• [SOURCE MATERIAL]:
BEGIN
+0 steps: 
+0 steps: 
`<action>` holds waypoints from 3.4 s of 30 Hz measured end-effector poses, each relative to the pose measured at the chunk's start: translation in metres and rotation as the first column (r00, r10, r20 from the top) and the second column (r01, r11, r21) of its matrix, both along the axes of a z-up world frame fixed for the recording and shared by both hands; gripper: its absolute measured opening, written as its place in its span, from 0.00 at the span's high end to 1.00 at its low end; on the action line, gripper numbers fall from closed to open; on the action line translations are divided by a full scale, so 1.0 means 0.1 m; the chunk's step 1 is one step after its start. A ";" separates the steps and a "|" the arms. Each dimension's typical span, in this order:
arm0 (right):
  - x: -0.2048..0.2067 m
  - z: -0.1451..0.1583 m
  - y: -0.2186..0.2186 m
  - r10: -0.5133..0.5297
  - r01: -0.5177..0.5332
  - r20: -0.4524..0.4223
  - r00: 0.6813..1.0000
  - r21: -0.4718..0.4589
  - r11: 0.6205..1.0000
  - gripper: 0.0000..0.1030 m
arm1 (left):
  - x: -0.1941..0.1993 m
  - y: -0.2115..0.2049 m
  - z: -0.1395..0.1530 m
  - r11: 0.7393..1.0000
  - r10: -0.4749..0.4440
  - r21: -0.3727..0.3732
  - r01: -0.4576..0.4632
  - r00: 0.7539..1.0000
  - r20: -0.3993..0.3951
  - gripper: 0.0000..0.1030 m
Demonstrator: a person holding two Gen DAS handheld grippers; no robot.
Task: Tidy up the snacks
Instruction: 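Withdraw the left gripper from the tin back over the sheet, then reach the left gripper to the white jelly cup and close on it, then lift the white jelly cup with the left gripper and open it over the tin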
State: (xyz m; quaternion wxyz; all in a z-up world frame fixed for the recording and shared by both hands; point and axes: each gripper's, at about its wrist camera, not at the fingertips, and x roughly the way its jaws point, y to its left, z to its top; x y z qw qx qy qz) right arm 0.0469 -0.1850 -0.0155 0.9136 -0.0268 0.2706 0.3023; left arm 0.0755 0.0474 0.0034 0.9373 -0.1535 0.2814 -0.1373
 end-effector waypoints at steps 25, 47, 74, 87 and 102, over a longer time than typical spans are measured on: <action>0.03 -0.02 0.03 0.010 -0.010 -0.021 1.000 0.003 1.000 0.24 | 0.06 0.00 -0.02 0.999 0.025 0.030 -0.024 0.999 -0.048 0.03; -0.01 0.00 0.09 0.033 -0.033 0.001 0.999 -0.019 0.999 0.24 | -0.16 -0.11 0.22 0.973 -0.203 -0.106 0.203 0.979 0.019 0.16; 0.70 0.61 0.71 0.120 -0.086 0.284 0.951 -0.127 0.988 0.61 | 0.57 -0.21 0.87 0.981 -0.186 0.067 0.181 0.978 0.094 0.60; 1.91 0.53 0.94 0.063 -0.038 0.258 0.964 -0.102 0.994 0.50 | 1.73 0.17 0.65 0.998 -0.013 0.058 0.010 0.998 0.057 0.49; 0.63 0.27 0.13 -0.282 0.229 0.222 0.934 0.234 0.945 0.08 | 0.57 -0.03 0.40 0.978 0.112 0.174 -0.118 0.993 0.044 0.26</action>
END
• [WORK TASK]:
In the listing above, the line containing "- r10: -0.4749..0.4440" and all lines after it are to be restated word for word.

• [SOLUTION BELOW]:
  - r10: -0.4749..0.4440
  - r21: -0.3727..0.3732
  - r01: -0.4576..0.4632
  - r00: 0.7539..1.0000
  - r20: -0.3993..0.3951
  - gripper: 0.0000..0.1030 m
Demonstrator: a person holding two Gen DAS handheld grippers; no robot.
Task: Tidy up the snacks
Instruction: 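Withdraw the left gripper from the tin back over the sheet, then reach the left gripper to the white jelly cup and close on it, then lift the white jelly cup with the left gripper and open it over the tin
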State: (xyz m; quaternion wxyz; all in a z-up world frame fixed for the recording and shared by both hands; point and axes: each gripper's, at about its wrist camera, not at the fingertips, and x roughly the way its jaws point, y to its left, z to its top; x y z qw qx qy qz) right arm 0.0469 -0.1850 -0.0155 0.9136 -0.0268 0.2706 0.3023; left arm 0.0755 0.0474 0.0034 0.9373 -0.1535 0.2814 -0.1373
 end-effector waypoints at steps 25, 47, 74, 87 and 102, over a longer time than typical spans are measured on: <action>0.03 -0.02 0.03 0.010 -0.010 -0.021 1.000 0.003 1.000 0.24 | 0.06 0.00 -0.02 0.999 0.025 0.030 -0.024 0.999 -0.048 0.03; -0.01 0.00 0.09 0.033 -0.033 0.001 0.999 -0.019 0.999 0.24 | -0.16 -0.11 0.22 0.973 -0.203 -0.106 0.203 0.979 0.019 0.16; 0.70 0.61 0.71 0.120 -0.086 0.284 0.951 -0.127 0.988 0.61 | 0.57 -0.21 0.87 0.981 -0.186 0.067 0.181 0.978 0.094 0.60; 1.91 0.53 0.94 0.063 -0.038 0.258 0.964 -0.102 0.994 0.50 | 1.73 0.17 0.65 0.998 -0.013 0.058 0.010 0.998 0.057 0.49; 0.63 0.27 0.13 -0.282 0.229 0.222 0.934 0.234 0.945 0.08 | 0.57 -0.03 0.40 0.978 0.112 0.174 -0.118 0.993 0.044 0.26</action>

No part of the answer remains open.